When comparing the distributions of quantitative and qualitative characteristics using the standard error, indicators were identified for which there is a difference in frequency between groups with arterial hypertension (AH) and without it (without AH).

As a result of the calculations, it was found that the mean square error in these groups significantly exceeded the value of 3.8. This meant that, according to the probability of 95-99%, the compared groups of patients differ in this indicator, regardless of the cause of the disease. According to other qualitative and quantitative characteristics, no significant differences in the frequency of this or that indicator were found. The error was below 3.8. Evidence of the occurrence of nephrogenic hypertension in patients with diffuse kidney disease formed the basis of a method for predicting the development of nephrogenic hypertension through a comprehensive study of biomedical, clinical, laboratory and functional parameters of patients.

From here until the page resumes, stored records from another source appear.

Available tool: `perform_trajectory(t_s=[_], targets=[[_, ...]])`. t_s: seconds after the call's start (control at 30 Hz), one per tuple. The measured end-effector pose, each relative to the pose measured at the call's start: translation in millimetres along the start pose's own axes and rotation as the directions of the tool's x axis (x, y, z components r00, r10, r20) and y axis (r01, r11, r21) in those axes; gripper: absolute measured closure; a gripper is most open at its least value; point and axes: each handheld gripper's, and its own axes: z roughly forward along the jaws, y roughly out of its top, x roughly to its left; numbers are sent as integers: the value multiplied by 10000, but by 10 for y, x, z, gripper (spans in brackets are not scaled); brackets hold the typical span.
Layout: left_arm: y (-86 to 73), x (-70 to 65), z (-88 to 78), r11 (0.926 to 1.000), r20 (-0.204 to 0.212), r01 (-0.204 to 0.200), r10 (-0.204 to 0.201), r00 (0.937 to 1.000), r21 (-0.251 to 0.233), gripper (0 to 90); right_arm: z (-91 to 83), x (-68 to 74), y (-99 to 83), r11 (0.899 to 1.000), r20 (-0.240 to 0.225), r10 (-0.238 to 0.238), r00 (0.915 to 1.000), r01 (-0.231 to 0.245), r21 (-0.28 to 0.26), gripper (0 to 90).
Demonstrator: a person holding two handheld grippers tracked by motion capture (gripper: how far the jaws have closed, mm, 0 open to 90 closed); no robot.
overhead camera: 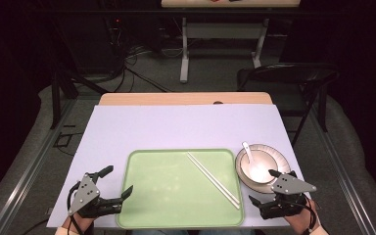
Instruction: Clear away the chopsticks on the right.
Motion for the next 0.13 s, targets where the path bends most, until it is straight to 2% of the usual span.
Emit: perform_trajectory(t_s=[0.13], targets=[[0, 2, 7, 10000, 5, 1, -1, 10000, -21, 122, -37, -1, 3, 9999, -95, -92, 9999, 92, -41, 0]])
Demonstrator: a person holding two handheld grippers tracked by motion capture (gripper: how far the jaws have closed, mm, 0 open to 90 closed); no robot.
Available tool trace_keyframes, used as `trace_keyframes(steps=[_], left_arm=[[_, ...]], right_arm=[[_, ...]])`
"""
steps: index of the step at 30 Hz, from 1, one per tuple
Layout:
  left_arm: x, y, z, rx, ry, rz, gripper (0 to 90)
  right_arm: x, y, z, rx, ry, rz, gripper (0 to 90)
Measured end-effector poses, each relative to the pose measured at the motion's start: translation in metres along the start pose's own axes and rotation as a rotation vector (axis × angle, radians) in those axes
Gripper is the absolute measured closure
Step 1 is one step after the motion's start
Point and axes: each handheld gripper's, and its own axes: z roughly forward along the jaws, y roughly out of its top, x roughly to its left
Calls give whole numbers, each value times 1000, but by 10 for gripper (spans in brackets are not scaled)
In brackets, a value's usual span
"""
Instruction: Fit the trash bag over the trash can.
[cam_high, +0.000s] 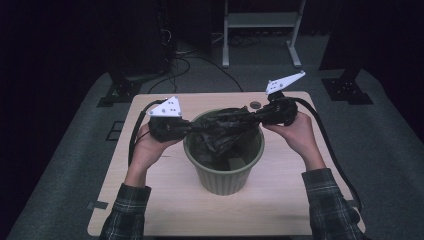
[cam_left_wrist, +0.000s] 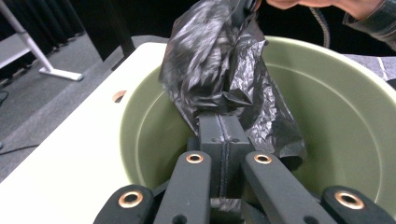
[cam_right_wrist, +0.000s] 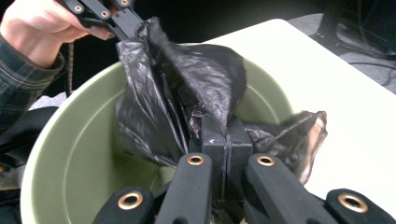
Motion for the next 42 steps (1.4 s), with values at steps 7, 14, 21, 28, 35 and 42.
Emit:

The study showed that the use of biometric indicators and methods of mathematical statistics is the basis for processing biomedical data, choosing a therapy option taking into account the prognosis of the development of the disease and improving treatment outcomes.

 

References:

  1. Agapov E.G., Luchaninova V.N., Popova V.V., Sycheva E.V. A method for the development of nephrogenic hypertension in children with glomerulonephritis: Patent of the Russian Federation / Vladivostok State Medical University; Published 2004.08.10. 16 p.
  2. Ivanter E.V., Koros A.V. Fundamentals of Biometrics: An Introduction to the Statistical Analysis of Biological Phenomena and Processes: Proc. help. Petrozavodsk: Publishing House of PetrGU, 1992. 168 p.